#### What this task involves:
Precisely the lines from the one with "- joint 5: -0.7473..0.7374" through the end of the data, both included, must make up the response, each restated word for word.

#### Record extracts:

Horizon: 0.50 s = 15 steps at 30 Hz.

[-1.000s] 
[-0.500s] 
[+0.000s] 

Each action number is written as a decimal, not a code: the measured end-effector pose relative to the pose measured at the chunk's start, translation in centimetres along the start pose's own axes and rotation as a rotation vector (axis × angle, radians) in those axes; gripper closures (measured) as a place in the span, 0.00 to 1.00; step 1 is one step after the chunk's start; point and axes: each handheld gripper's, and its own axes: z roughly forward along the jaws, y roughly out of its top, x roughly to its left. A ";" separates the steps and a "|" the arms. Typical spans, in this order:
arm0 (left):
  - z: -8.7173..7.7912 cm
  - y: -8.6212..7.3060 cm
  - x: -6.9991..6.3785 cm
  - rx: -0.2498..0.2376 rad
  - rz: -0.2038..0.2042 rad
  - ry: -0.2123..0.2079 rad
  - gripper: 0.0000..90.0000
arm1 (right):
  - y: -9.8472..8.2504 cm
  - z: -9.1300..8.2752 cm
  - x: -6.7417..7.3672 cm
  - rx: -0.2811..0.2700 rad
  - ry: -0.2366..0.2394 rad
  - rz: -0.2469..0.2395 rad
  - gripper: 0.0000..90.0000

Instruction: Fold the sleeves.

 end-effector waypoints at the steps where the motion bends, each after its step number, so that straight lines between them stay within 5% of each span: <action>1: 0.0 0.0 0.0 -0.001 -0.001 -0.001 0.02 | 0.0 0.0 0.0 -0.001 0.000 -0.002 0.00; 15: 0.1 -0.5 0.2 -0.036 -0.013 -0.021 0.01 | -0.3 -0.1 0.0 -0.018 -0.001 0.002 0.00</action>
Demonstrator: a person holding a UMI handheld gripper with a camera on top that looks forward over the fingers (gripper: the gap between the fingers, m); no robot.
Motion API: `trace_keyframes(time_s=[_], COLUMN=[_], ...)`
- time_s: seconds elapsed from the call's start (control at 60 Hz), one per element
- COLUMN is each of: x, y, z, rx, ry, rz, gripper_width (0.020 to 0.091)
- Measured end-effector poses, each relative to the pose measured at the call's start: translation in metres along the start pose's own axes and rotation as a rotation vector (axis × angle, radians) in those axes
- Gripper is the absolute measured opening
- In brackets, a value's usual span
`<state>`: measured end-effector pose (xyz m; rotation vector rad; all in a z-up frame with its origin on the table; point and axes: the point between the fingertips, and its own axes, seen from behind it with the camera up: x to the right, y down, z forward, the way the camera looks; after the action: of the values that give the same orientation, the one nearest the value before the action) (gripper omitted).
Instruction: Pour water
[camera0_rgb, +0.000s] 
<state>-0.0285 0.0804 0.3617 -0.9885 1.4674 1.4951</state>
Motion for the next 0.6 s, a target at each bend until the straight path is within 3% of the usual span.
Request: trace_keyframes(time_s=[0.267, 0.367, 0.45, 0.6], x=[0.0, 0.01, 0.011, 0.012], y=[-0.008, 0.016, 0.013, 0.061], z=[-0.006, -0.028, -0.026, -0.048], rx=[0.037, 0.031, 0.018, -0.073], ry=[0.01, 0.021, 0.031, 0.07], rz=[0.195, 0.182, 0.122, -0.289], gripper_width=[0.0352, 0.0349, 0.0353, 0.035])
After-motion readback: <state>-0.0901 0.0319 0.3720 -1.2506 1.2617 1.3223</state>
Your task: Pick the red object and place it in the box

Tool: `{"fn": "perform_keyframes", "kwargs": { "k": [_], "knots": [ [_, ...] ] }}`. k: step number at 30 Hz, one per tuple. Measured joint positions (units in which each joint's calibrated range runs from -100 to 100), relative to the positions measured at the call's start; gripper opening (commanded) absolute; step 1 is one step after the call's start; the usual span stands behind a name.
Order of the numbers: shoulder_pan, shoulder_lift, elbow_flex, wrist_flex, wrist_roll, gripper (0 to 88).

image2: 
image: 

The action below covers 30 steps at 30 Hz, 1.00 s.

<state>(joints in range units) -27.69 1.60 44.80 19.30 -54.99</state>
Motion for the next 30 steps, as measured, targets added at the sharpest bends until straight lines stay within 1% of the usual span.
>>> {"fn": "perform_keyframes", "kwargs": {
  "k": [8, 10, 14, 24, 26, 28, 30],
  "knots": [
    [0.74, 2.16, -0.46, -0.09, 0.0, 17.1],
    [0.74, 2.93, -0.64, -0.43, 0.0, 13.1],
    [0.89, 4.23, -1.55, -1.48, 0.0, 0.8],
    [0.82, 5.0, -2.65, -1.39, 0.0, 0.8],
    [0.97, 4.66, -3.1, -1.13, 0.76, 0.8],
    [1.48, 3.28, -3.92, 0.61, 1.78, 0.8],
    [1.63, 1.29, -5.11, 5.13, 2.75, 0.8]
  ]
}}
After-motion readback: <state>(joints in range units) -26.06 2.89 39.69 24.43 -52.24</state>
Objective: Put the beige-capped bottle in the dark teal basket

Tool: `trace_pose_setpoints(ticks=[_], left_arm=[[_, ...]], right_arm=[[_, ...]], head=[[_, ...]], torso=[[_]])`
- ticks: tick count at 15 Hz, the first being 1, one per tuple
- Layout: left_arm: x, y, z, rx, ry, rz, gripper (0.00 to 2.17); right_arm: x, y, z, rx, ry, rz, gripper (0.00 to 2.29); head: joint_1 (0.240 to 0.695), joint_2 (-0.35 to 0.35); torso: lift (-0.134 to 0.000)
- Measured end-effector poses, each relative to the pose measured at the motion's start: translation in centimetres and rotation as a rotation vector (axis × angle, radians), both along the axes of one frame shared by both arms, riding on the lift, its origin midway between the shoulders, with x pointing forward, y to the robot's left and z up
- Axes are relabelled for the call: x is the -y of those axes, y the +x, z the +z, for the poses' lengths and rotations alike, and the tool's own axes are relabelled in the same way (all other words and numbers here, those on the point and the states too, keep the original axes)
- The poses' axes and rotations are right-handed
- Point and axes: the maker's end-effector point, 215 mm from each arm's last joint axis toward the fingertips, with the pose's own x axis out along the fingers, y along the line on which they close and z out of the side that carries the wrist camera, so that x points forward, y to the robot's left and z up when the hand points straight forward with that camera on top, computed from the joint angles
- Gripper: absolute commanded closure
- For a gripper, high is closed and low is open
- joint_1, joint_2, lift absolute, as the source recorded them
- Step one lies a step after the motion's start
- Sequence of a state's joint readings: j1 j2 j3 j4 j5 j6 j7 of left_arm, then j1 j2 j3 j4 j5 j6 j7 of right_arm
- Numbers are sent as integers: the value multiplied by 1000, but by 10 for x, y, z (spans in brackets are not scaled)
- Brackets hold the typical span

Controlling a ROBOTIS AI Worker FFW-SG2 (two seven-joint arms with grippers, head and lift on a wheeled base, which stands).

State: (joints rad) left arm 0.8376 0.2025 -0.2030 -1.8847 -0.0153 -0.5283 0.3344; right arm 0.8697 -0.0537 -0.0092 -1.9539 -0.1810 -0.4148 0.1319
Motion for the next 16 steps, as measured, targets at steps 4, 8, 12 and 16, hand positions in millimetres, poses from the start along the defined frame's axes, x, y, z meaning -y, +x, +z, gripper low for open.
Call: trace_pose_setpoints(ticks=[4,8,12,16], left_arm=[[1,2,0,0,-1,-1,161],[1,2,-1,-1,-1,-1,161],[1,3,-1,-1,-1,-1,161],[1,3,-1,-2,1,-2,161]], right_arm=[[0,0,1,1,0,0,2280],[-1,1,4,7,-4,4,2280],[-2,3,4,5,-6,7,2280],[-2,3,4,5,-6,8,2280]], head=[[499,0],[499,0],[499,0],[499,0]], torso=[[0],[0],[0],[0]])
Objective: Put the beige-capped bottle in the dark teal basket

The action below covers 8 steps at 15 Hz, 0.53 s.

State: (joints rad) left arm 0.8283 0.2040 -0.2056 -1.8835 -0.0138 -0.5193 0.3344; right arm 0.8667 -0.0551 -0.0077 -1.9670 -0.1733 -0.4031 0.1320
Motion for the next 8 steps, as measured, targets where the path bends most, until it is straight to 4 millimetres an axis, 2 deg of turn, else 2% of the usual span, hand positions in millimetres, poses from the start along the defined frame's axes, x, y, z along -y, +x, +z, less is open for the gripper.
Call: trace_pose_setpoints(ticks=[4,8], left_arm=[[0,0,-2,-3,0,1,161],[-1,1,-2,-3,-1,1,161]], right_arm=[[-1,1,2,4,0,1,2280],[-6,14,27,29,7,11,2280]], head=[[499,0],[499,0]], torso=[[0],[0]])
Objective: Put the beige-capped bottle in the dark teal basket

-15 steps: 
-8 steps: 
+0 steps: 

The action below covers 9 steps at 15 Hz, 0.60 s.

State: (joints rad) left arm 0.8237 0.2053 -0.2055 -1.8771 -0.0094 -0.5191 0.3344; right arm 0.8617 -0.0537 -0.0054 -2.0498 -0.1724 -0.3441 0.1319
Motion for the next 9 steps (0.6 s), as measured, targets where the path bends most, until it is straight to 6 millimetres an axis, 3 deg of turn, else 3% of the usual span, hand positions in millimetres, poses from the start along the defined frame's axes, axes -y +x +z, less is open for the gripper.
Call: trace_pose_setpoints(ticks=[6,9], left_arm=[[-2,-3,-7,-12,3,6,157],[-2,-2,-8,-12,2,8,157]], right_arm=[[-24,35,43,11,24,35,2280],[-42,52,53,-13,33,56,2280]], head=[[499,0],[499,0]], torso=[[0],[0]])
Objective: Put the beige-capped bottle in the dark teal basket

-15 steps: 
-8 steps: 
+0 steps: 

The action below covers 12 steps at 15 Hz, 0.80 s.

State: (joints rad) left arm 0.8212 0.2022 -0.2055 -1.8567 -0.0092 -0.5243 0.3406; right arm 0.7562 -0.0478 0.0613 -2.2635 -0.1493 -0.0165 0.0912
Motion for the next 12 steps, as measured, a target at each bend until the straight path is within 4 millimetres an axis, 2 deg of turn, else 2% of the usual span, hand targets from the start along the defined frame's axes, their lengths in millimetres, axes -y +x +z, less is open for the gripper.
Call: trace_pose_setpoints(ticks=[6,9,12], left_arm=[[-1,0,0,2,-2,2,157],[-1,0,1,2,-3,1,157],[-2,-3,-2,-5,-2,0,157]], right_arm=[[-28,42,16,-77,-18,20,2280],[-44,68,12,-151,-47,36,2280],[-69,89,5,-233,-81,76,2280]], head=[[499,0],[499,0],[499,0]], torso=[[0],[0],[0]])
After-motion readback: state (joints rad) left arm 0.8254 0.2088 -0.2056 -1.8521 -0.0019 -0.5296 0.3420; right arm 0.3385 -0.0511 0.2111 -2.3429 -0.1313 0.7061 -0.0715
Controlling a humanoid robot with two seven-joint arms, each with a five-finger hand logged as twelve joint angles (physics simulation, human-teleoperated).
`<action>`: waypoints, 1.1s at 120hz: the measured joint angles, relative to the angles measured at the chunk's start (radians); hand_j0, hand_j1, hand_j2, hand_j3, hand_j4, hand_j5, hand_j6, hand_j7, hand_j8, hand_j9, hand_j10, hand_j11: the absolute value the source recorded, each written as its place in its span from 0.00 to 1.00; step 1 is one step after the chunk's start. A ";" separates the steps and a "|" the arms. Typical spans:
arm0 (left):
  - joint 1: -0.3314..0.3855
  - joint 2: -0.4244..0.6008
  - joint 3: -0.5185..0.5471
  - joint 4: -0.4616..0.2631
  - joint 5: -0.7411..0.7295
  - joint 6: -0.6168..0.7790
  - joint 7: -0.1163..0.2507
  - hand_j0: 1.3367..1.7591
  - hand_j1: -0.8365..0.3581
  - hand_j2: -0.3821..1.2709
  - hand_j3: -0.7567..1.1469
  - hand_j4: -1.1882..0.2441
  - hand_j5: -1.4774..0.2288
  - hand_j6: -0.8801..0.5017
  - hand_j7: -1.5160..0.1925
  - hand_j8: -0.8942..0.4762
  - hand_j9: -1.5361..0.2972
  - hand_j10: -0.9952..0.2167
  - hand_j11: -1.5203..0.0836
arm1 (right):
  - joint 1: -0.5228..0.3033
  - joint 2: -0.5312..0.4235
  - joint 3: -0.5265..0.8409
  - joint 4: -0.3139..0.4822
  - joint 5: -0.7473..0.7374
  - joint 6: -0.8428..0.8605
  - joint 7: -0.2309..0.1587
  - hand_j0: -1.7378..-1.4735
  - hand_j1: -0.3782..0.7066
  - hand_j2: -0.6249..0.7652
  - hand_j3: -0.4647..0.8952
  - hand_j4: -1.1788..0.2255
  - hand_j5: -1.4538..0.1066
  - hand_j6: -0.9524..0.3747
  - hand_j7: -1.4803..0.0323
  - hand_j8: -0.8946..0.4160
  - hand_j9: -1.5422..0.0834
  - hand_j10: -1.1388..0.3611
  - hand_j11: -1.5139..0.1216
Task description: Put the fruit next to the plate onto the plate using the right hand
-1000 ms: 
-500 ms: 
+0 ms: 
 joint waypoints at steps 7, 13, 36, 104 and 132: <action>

#### Answer to this exercise:
  - joint 5: -0.7473..0.7374
  - joint 6: -0.8428..0.8605
  - joint 7: -0.2309..0.1587
  - hand_j0: -1.7378..-1.4735
  - hand_j1: -0.3782..0.7066
  - hand_j2: -0.6249..0.7652
  - hand_j3: -0.4647..0.8952
  - hand_j4: -1.1788..0.2255
  - hand_j5: -1.4538..0.1066
  - hand_j6: -0.9524..0.3747
  - hand_j7: -1.4803..0.0323
  - hand_j8: -0.8946..0.4160
  - hand_j9: -1.5422..0.0834
  - hand_j10: -1.1388..0.3611
  - hand_j11: -1.5139..0.1216
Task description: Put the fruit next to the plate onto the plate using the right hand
-1000 ms: 
-500 ms: 
+0 ms: 
 joint waypoints at steps 7, 13, 36, 104 and 132: <action>

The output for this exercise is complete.